Look through the data and write out every line with the word "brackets" in it.

(DATA PROVIDED begins)

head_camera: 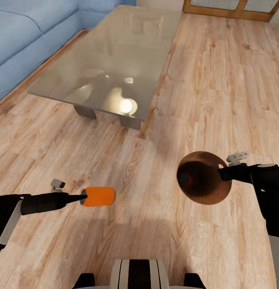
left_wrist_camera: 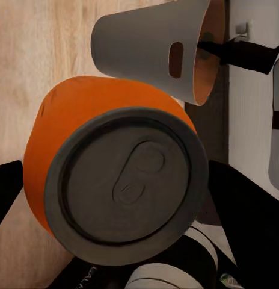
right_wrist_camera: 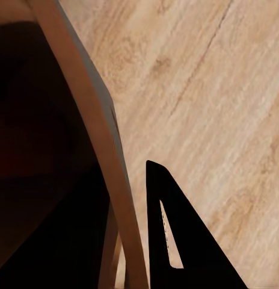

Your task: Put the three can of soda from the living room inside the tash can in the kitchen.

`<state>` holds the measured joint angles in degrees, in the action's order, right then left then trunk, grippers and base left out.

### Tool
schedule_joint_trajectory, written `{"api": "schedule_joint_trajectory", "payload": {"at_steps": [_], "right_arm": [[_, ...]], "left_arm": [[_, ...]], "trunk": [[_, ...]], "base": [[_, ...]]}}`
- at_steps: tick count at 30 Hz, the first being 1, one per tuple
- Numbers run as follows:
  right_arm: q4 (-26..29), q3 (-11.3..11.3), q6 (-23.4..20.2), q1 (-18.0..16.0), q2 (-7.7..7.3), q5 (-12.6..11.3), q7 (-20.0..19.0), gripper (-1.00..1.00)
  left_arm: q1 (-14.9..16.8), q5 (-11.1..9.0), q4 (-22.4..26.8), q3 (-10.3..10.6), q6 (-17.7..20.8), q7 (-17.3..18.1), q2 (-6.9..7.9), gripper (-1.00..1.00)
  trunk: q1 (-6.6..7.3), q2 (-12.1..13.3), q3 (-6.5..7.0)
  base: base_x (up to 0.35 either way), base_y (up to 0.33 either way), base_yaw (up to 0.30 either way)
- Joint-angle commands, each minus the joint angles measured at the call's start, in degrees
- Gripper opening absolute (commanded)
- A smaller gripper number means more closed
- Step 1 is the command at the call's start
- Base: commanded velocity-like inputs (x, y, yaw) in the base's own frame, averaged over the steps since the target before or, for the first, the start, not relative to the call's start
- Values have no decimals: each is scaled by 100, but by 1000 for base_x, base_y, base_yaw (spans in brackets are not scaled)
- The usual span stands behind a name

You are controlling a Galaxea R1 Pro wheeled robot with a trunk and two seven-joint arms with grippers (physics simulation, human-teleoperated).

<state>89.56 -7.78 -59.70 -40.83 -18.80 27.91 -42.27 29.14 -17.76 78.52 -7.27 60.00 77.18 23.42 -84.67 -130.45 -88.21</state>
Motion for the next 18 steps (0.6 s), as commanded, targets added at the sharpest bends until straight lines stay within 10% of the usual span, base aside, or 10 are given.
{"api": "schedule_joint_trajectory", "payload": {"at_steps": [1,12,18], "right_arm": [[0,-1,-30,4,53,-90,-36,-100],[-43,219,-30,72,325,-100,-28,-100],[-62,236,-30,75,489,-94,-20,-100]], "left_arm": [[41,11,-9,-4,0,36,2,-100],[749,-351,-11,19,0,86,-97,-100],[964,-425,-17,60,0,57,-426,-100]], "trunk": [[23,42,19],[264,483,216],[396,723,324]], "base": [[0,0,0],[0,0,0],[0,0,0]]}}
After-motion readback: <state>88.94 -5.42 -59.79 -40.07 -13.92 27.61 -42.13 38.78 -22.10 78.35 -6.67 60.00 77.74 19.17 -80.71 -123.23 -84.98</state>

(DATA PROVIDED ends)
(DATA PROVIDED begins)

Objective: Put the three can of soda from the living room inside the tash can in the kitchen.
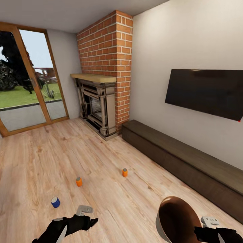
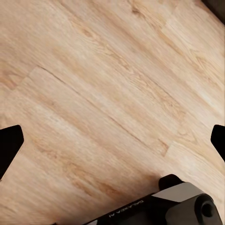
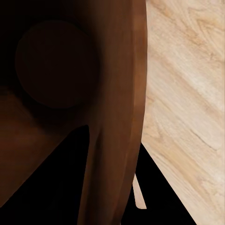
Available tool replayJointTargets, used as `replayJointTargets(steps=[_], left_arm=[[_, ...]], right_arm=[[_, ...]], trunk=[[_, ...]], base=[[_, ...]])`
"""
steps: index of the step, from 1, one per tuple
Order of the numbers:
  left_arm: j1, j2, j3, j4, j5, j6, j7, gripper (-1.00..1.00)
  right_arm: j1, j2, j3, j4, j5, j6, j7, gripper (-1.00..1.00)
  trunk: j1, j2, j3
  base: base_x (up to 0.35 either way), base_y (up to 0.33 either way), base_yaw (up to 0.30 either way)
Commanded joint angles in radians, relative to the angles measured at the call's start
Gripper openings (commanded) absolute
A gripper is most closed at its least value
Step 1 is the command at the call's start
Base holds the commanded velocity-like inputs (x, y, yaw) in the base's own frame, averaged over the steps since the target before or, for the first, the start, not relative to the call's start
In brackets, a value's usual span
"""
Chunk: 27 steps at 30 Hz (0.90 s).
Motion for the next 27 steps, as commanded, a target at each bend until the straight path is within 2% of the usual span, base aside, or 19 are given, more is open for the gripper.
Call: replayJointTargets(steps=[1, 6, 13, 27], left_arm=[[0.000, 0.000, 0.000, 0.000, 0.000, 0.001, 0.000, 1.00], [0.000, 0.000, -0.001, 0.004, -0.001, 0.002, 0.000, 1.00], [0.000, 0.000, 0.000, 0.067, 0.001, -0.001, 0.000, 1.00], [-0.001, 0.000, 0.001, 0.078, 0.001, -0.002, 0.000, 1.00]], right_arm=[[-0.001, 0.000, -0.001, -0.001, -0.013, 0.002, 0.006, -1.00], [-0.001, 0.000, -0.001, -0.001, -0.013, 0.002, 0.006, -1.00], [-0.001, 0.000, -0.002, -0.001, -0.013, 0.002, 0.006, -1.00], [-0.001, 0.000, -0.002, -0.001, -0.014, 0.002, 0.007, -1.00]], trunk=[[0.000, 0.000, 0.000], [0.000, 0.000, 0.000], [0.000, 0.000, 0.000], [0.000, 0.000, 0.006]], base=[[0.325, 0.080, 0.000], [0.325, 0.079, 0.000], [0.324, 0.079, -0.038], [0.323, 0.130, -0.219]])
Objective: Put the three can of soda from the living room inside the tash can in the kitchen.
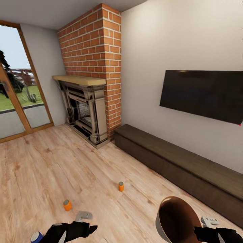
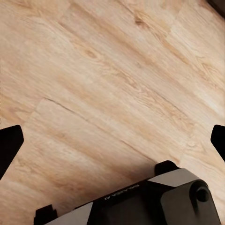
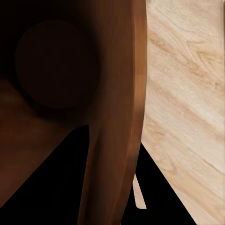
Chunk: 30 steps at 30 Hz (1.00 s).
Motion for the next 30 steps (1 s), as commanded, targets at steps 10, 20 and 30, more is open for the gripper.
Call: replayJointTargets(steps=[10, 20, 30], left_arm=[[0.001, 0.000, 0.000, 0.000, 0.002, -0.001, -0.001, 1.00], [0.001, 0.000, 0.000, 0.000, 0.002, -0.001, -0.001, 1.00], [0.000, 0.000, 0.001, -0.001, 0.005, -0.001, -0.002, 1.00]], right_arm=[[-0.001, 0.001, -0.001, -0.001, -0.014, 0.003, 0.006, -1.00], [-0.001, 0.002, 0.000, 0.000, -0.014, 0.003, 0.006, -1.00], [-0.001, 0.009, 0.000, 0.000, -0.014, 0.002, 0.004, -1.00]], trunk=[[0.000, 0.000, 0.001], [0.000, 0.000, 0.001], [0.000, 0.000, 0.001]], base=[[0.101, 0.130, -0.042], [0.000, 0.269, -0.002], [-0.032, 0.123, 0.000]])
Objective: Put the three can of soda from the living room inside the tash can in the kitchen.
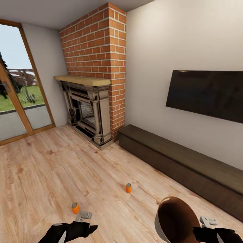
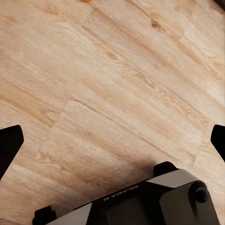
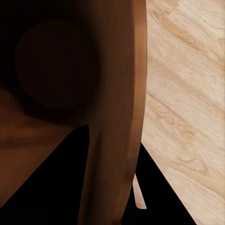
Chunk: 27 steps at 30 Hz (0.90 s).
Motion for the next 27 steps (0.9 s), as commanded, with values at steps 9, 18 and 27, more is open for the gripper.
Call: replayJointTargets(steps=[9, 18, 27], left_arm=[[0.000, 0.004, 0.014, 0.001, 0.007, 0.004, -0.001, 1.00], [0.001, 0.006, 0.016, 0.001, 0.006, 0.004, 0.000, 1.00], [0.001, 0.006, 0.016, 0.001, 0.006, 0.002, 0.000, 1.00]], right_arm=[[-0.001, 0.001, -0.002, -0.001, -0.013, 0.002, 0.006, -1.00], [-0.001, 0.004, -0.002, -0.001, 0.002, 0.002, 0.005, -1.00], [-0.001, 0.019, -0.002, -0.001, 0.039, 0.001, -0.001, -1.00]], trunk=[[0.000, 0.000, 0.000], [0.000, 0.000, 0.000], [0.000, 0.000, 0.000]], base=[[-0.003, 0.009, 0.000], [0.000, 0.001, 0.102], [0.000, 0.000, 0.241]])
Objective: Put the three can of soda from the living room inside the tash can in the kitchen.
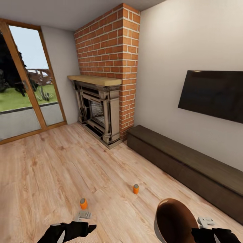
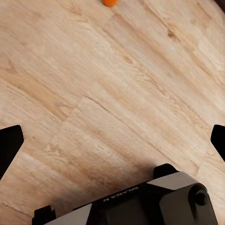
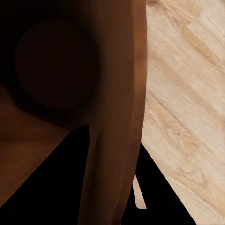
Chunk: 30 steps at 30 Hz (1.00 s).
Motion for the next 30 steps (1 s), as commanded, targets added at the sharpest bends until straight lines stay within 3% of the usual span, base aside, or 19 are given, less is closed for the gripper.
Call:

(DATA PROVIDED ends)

> [RESULT OF THIS TASK]:
- Values have no decimals: each is scaled by 100, but by 1000 for base_x, base_y, base_yaw (spans in brackets are not scaled)
In brackets, a value's usual span

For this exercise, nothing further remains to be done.